オバマ、ISISとの戦いに35億ドル
ニューズウィーク日本版 / 2015年2月3日 16時55分
イスラム教スンニ派テロ組織ISIS(自称イスラム国、別名ISIL)の脅威、ウクライナにちょっかいを出すロシア、中米から国境を越えて押し寄せる不法移民の子供たち──。
こうした問題を抱えるなか、アメリカのバラク・オバマ大統領は16年度の国務省の予算として前年度比6%アップの503億ドルを議会に要請した。このうち35億ドルがISIS対策、10億ドルが中米からの不法移民対策、380億ドル以上が対外援助に使われるという。
また7500万ドルを「ロシアの侵略を食い止める」ためにウクライナ、モルドバ、グルジアに対する軍事支援として使うと、オバマは述べた。
国務省によれば、冷戦以来で初めて使用目的を明示して要請された予算だという。同予算は、外国への軍事支援費6億4000万ドルの一部で、他はパキスタン向けに2億6500万ドル、イラクに2億5000万ドル、ヨルダンに5000万ドルなどとなっている。
中米からの不法移民対策を目的とする10億ドルは、主に保護者を伴わずに国境を越えてくる子供たちを念頭に置いたもの。昨年、何万人もの子供たちが押し寄せたために、国土安全保障省の財政は逼迫していた。

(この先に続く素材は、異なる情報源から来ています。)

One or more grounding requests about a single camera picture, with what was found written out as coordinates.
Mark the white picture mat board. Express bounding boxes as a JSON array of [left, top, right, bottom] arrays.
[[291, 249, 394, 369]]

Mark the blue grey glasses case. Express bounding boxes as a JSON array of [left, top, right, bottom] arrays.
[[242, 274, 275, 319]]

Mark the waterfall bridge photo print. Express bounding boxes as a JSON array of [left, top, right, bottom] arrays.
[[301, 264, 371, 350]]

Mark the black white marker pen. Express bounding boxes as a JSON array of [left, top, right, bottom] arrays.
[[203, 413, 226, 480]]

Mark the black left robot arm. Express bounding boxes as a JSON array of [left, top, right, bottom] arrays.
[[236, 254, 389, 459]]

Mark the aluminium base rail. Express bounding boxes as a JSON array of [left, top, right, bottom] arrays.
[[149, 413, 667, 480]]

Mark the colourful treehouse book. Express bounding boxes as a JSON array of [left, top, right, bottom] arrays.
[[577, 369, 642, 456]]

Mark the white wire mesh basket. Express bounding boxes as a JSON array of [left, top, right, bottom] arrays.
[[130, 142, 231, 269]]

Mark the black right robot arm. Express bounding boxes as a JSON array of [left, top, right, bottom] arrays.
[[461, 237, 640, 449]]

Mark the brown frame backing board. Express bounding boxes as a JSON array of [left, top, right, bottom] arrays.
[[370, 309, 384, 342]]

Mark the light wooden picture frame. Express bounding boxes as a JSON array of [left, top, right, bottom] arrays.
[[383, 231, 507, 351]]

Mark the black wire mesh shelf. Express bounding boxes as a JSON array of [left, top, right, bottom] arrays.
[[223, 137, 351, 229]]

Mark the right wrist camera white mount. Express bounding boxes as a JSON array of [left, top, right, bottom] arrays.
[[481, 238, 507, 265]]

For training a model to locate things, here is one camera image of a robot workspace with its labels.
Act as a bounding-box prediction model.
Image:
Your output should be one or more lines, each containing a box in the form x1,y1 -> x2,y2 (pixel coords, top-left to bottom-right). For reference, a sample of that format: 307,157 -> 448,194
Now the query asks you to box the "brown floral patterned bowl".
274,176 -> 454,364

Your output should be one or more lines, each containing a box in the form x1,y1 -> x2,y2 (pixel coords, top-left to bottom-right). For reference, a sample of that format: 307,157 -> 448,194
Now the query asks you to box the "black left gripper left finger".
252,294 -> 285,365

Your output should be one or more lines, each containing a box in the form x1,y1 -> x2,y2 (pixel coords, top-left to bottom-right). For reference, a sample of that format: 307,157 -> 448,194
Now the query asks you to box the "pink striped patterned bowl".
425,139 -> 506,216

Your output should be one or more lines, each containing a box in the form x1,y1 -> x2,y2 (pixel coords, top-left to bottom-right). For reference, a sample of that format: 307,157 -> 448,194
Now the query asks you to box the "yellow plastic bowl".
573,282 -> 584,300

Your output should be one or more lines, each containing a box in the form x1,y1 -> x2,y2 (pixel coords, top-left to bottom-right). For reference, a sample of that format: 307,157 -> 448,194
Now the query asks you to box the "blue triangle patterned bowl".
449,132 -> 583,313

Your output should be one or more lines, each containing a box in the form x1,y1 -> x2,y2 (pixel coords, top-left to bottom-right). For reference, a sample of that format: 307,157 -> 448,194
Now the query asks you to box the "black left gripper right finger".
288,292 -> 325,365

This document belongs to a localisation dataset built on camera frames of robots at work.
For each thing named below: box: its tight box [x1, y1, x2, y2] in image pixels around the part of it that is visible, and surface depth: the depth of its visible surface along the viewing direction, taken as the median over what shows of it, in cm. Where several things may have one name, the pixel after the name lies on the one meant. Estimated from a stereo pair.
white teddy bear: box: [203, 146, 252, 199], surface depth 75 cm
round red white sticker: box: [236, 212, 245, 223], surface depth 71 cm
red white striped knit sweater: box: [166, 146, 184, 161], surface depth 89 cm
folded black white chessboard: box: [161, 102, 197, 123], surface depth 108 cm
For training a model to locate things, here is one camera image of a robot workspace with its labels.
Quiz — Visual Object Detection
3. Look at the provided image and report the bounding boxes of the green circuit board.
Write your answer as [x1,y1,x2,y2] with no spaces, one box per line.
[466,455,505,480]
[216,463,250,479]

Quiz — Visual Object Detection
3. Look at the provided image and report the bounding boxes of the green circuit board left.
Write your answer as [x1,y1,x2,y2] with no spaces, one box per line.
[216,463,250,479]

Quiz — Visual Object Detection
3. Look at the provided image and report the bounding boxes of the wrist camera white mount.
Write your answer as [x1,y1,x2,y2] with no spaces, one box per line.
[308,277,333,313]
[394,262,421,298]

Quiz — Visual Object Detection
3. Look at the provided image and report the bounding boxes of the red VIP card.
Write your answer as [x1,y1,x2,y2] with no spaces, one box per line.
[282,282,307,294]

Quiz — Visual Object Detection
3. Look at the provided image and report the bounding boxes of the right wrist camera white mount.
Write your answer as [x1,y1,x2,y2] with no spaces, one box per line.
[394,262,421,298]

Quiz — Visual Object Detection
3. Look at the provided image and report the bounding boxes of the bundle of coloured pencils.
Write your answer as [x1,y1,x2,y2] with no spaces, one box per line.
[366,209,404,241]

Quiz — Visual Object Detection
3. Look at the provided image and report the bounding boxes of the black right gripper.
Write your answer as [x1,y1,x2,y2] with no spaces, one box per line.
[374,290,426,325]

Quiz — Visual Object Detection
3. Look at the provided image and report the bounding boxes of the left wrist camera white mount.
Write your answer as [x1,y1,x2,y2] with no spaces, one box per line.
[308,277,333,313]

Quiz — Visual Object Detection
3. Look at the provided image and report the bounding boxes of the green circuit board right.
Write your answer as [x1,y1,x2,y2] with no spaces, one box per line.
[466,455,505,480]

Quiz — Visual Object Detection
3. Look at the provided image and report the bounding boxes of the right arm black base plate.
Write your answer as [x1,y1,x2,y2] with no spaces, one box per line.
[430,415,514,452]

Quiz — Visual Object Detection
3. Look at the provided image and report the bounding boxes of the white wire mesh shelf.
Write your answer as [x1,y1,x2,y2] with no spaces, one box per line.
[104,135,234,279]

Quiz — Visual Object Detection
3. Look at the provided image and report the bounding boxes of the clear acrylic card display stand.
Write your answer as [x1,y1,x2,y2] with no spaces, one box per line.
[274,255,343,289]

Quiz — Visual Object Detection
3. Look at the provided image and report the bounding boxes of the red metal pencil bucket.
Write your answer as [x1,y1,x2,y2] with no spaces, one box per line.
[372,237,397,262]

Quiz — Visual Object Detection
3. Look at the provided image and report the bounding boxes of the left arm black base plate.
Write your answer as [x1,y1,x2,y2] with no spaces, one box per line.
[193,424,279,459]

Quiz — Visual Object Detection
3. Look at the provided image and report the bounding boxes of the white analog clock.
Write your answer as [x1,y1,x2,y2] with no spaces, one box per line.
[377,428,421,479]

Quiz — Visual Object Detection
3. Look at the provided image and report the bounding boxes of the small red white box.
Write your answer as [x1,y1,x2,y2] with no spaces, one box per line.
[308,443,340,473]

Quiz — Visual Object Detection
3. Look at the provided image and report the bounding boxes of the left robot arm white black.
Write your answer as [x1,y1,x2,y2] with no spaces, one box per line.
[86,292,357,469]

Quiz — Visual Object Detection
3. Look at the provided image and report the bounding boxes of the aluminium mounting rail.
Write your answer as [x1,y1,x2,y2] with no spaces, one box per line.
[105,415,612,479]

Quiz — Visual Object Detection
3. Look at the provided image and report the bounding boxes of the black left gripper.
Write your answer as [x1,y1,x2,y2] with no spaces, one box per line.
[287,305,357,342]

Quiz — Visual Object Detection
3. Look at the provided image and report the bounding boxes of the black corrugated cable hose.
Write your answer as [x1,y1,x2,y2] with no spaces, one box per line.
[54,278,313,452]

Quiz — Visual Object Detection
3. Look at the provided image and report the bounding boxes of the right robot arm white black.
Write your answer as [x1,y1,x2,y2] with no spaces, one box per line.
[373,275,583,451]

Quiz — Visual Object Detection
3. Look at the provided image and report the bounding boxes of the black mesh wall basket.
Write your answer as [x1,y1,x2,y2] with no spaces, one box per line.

対ISISとしての35億ドルは、シリア内戦や地域の安定化、人道支援などにも使われる。一方オバマは国防総省向けに史上最大53億ドルの予算を要請。その大部分が、ISISとの戦いなどを念頭に置いた兵器の調達に充てられる見込みだ。
その他、国務省向けの予算の大半は対外援助に充てられる。国務省の高官によれば、その内訳は380億ドルで、前年度から3%の上昇だ。